Pradhan believes the hotel distribution landscape is beginning to shift more widely.
“I honestly believe that there are changes going to happen in the industry in the next three to five years in distribution. We’ve been talking about it for so long, I don’t think this change is going to take as long as NDC has taken for the airlines frankly. Everybody just kind of cringes when NDC is mentioned but I think the hotel industry is on a faster path. You know how things are slow at first and then all of a sudden, I think we’re at that inflection point, That’s not only my wishful thinking but see it every day in different companies and, frankly I see it in how the legacy players are reacting.”
Beukers said Navan is already live with Wyndham on the system.

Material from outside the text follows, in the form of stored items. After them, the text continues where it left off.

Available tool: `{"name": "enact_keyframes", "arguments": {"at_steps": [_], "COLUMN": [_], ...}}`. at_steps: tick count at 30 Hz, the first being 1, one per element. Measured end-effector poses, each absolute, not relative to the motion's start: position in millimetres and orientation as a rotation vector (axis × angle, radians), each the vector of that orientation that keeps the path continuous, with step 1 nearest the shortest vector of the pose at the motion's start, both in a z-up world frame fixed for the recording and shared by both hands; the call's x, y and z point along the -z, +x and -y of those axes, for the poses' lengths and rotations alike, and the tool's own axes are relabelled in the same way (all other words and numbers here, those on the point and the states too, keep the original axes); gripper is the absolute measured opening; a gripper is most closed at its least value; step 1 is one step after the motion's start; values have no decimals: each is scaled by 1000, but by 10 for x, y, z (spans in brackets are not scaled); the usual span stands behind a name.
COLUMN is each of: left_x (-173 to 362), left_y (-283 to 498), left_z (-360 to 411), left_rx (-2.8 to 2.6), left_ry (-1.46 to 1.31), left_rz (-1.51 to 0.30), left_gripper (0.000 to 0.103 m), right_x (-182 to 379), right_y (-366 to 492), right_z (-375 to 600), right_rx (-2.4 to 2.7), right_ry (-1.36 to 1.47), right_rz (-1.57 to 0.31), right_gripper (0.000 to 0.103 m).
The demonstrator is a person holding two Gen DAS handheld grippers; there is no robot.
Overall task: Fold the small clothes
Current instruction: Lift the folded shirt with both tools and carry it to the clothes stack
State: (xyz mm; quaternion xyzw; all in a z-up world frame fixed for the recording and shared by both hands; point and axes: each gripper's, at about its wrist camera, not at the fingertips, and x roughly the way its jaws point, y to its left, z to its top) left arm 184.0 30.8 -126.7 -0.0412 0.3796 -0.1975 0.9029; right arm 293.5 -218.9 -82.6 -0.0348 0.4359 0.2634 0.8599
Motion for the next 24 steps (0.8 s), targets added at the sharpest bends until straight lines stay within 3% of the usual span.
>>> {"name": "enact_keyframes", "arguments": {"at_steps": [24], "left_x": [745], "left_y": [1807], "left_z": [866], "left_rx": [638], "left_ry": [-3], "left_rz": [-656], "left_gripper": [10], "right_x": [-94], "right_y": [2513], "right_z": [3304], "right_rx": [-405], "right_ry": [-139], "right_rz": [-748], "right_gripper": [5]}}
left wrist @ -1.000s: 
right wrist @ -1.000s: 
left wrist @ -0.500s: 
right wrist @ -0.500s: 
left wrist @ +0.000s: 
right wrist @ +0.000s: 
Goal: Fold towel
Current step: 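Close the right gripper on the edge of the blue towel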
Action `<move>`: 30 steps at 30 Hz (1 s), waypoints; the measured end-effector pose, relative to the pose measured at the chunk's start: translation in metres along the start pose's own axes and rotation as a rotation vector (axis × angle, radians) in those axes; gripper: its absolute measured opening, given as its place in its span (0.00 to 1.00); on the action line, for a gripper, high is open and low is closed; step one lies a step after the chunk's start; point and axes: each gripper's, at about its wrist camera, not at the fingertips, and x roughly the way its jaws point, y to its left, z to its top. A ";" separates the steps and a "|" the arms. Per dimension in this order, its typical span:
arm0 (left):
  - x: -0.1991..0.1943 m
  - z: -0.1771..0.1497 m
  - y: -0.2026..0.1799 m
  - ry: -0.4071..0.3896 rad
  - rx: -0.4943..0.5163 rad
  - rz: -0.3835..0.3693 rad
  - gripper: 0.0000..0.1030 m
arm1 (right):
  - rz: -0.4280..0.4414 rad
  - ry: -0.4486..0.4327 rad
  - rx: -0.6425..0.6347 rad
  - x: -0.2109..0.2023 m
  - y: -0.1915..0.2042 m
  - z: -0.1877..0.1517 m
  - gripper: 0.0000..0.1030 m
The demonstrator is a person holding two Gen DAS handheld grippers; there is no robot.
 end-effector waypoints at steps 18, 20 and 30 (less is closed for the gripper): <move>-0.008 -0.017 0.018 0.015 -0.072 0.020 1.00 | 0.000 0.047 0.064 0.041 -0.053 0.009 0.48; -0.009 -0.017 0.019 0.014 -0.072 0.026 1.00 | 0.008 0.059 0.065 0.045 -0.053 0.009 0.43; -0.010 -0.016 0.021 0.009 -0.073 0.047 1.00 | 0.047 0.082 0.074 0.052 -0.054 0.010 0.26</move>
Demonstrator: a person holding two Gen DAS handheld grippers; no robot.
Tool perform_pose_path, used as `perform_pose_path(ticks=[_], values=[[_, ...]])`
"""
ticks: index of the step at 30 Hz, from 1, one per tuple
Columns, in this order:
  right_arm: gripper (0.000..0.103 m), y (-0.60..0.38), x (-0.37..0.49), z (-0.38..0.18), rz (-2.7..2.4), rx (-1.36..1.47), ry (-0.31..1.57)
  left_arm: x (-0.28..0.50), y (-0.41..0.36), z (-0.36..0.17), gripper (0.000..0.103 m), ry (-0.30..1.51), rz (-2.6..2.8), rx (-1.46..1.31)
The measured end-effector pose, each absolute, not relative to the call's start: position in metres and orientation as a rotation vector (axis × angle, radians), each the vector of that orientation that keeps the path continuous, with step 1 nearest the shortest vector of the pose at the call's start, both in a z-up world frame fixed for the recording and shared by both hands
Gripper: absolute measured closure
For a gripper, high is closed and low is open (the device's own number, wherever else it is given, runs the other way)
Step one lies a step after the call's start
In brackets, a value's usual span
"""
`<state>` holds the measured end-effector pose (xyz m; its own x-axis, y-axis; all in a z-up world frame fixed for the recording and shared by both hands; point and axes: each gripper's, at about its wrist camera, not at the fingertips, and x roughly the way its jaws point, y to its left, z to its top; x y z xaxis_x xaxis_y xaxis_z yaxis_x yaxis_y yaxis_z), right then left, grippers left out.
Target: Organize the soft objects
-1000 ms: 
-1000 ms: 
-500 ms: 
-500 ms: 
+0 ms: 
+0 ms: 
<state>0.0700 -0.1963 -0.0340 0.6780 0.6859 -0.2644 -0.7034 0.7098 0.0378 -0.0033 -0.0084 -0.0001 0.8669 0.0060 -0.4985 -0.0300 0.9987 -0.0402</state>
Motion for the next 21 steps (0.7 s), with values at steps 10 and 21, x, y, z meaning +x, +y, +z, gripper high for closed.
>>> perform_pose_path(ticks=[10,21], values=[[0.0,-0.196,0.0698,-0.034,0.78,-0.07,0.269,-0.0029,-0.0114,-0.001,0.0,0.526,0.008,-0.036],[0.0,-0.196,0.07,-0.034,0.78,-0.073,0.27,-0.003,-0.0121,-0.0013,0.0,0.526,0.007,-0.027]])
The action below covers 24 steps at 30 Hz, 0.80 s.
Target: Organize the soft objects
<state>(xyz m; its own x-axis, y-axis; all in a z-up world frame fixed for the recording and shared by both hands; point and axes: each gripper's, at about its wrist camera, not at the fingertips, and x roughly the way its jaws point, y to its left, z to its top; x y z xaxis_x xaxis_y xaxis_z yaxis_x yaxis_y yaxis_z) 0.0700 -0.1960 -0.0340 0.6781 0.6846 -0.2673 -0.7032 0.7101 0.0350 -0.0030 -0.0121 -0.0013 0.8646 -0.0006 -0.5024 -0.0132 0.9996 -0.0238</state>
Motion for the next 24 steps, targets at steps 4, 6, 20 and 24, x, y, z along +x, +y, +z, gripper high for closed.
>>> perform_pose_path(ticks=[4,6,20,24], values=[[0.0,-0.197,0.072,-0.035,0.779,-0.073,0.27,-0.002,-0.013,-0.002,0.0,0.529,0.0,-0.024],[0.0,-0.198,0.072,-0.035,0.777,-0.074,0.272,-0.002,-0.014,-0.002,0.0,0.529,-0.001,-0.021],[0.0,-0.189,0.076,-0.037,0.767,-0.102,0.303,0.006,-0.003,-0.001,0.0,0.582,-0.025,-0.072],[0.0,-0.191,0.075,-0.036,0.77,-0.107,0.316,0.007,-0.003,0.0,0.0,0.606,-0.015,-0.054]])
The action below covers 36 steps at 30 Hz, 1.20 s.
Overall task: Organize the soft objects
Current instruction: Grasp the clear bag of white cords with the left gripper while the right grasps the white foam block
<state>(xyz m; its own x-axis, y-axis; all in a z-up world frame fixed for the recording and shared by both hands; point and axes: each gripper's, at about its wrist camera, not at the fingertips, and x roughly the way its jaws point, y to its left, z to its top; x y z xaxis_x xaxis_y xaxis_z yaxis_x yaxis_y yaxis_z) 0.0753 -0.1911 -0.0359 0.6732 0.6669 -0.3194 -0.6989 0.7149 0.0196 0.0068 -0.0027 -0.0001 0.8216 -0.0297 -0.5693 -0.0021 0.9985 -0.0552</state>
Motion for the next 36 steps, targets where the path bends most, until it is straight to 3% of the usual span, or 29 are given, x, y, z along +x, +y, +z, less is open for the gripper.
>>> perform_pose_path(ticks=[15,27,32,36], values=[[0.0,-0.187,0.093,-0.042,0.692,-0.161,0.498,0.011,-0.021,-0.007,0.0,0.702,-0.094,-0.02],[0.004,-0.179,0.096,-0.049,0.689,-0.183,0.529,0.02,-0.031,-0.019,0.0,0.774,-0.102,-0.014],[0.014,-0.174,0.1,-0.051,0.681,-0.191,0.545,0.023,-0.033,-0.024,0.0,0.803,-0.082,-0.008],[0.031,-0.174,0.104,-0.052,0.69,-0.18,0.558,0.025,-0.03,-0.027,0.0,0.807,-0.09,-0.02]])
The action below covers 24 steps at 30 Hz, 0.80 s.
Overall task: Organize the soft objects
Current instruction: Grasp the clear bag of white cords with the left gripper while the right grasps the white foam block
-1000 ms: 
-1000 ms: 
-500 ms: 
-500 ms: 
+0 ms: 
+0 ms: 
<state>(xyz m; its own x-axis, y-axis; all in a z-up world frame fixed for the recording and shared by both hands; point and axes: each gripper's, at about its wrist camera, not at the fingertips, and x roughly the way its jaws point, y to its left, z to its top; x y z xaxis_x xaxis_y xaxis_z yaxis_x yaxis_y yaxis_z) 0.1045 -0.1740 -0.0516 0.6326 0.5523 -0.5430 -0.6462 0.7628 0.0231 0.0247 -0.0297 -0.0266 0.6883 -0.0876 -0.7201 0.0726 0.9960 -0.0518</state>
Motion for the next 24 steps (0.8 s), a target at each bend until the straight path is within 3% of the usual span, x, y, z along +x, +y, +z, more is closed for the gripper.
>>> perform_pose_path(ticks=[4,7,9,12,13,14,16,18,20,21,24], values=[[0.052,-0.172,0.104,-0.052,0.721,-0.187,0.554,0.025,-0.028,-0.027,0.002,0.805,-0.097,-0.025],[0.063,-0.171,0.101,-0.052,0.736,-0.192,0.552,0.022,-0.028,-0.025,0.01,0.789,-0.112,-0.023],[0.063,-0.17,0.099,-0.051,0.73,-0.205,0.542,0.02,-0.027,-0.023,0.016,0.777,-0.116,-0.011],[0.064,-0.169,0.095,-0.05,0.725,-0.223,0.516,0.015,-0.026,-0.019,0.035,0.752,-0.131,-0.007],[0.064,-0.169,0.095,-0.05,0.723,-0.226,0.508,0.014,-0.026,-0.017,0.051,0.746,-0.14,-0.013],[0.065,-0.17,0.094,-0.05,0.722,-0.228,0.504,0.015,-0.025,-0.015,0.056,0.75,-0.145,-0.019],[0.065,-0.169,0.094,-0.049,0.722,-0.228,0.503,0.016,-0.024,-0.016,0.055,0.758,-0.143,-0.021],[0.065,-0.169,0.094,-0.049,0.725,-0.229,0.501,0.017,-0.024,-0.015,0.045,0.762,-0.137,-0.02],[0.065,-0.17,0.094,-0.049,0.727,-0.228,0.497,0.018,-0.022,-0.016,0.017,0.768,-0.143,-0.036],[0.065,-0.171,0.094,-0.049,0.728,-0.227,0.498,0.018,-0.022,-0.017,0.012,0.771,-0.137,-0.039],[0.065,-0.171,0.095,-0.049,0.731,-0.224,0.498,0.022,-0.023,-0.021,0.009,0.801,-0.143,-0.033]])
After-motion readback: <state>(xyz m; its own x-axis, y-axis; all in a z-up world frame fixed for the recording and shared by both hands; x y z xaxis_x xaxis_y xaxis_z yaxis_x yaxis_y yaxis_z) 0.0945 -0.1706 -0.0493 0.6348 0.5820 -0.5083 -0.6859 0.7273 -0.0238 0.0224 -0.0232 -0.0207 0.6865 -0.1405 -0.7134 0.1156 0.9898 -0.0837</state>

“If you look at what you need to book a window room on Navan, you need content – pictures and descriptions, you need to be able to book the hotel room, you need to be able to pay out the hotel room and you need to be able to settle the commission. These four elements are currently being done by four and sometimes six different companies.”
He said that Katanox, a PhocusWire Hot 25 Startup for 2024, is focused becoming the “financial backbone of this industry” and was built to address the costly and complex processes including virtual credit cards and the lengthy commission payment process.
“Hotels are ready and getting ready. If you look at how distribution has been consolidating, how different players have arisen from the GDS onwards to where we are now, everybody optimized always for the distribution. Everybody looked for content aggregation, direct access to the CRS or to the PMS, but everybody overlooked the financial flow.”
As part of its roadmap going forward, Katanox wants to continue bringing more hotel supply to corporate buyers and bookers and vice versa as well as drive efficiency in foreign currency payments and look at the potential to provide credit by partnering with banks.
Meanwhile, Pradhan has a vision of removing the payment at the front desk.
“I wish the front desk never had to deal with payments at all. They could just stand there and smile and welcome, provide a great service and never have to deal with payments,” he said.
“I think Katanox is our first shot to actually making that a reality. Who knows if the entire ecosystem switches to payment behind the scenes. That would be Utopia.”